Meet the new president of Planned Parenthood — an ER doctor and immigrant who sued Donald Trump

The new president of Planned Parenthood is Dr. Leana Wen, an emergency medicine doctor who attended college at the age of 13 after emigrating from China five years earlier. (Photo: Hotchocolita)
The new president of Planned Parenthood is Dr. Leana Wen, an emergency medicine doctor who attended college at the age of 13 after emigrating from China five years earlier. (Photo: Hotchocolita)
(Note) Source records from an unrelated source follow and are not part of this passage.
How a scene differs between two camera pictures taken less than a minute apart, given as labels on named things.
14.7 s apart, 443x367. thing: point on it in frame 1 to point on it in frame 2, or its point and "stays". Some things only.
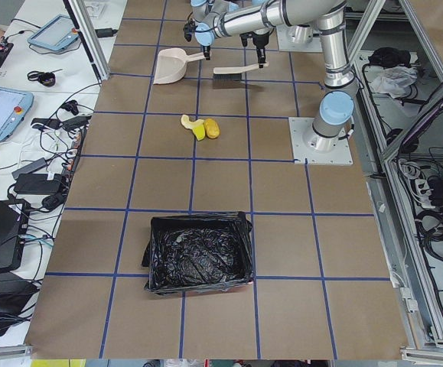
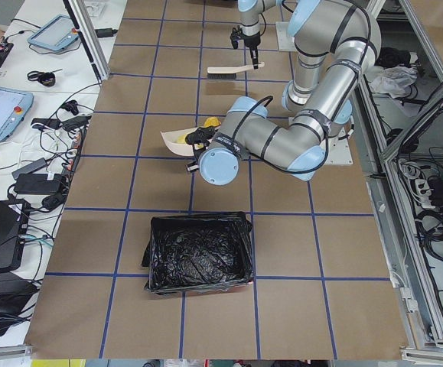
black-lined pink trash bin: (195, 252) stays
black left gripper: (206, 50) to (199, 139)
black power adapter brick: (37, 183) stays
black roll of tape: (47, 79) stays
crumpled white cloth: (392, 79) stays
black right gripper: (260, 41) to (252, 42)
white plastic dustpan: (171, 64) to (175, 141)
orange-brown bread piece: (212, 128) stays
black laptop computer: (1, 228) stays
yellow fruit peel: (197, 127) to (181, 139)
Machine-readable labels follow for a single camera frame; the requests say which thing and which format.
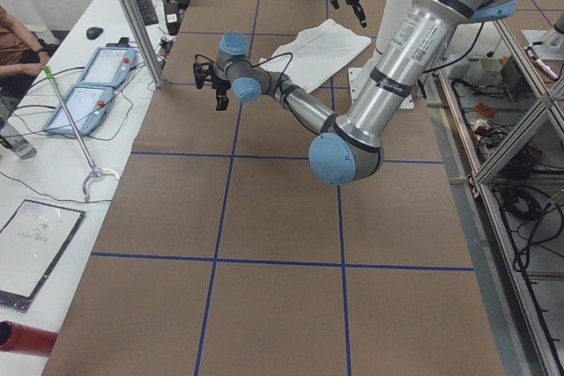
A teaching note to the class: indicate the upper teach pendant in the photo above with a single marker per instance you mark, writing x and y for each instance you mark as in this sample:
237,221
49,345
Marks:
108,66

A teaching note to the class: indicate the green purple grabber stick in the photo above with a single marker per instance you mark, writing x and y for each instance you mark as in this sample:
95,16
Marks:
96,171

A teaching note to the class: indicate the black box with label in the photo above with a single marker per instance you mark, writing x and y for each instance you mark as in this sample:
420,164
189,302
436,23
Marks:
172,16

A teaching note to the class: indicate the black computer mouse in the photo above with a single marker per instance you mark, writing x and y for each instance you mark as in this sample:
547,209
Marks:
93,32

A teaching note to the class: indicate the lower teach pendant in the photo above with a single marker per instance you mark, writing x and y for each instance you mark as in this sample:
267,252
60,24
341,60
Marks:
88,106

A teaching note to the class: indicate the aluminium frame rack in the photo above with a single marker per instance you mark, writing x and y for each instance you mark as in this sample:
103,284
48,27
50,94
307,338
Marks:
513,165

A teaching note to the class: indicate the red cylinder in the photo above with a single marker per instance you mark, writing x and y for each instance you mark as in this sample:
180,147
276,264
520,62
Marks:
26,340

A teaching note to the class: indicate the aluminium frame post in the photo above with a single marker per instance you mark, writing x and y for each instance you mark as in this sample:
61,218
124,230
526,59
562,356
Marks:
142,39

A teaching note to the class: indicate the seated person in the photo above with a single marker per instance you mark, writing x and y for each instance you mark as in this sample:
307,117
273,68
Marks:
23,55

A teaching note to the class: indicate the orange tag on floor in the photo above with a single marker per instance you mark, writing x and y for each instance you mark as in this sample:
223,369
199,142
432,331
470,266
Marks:
484,110

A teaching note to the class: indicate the black keyboard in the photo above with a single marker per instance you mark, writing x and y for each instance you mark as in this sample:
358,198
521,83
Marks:
147,12

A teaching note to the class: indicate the white printed t-shirt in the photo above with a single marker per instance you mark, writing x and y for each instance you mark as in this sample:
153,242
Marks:
318,54

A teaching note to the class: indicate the teach pendant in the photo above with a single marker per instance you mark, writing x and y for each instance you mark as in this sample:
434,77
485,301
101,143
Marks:
88,106
108,66

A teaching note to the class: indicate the plastic bag on table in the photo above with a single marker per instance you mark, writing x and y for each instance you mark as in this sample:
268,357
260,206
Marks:
32,242

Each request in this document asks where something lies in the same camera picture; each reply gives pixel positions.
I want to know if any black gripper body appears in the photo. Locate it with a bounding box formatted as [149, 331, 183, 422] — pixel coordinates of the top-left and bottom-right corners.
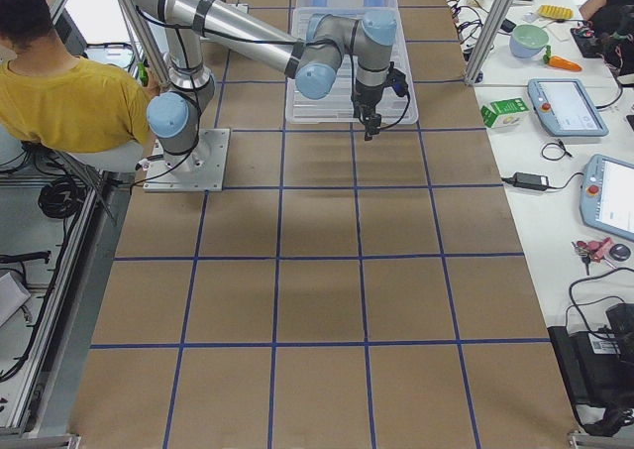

In the ultimate “some personal news” tweet, Dr. Leana Wen announced that she’s taking over the top position at Planned Parenthood, the women’s health organization most recently headed up by Cecile Richards. Wen’s Twitter bio lists her as the health commissioner for the city of Baltimore, as well as an ER physician and “mom to Eli.”

Just minutes after Wen’s announcement, congratulations started pouring in from doctors and leaders in the organization. “Beyond excited for this doctor, former Planned Parenthood patient, new mom, immigrant, and badass public health advocate to be Planned Parenthood’s new president!” wrote Dawn Laguens, Planned Parenthood’s executive vice president.

It’s unclear when exactly Wen will take over the position officially. But in the meantime, what do you need to know about the new Planned Parenthood president? Here’s a breakdown.

She’s an immigrant from China.

In the Planned Parenthood video, Wen details how her parents relied on public assistance after bringing her to the U.S. from Shanghai when she was 8. “We came to the U.S. with $40 to our name,” she says. “We depended on Medicaid and food stamps — and also Planned Parenthood for health care.” In an opinion editorial for the Baltimore Sun written last year, Wen described her father as a “political dissident” who joined her and her mother in Utah after he was released from prison.

Her parents worked multiple jobs to support her.

While raising their daughter, Wen’s parents — according to her Baltimore Sun op-ed — “worked multiple jobs while saving every penny.” Her father washed dishes and delivered newspapers; her mother cleaned hotel rooms and worked in a video store, all while attending night school and community college. Eventually her mom went on to teach elementary school in east Los Angeles.

She went to college at age 13, was a clinical fellow at Harvard, and became a Rhodes Scholar.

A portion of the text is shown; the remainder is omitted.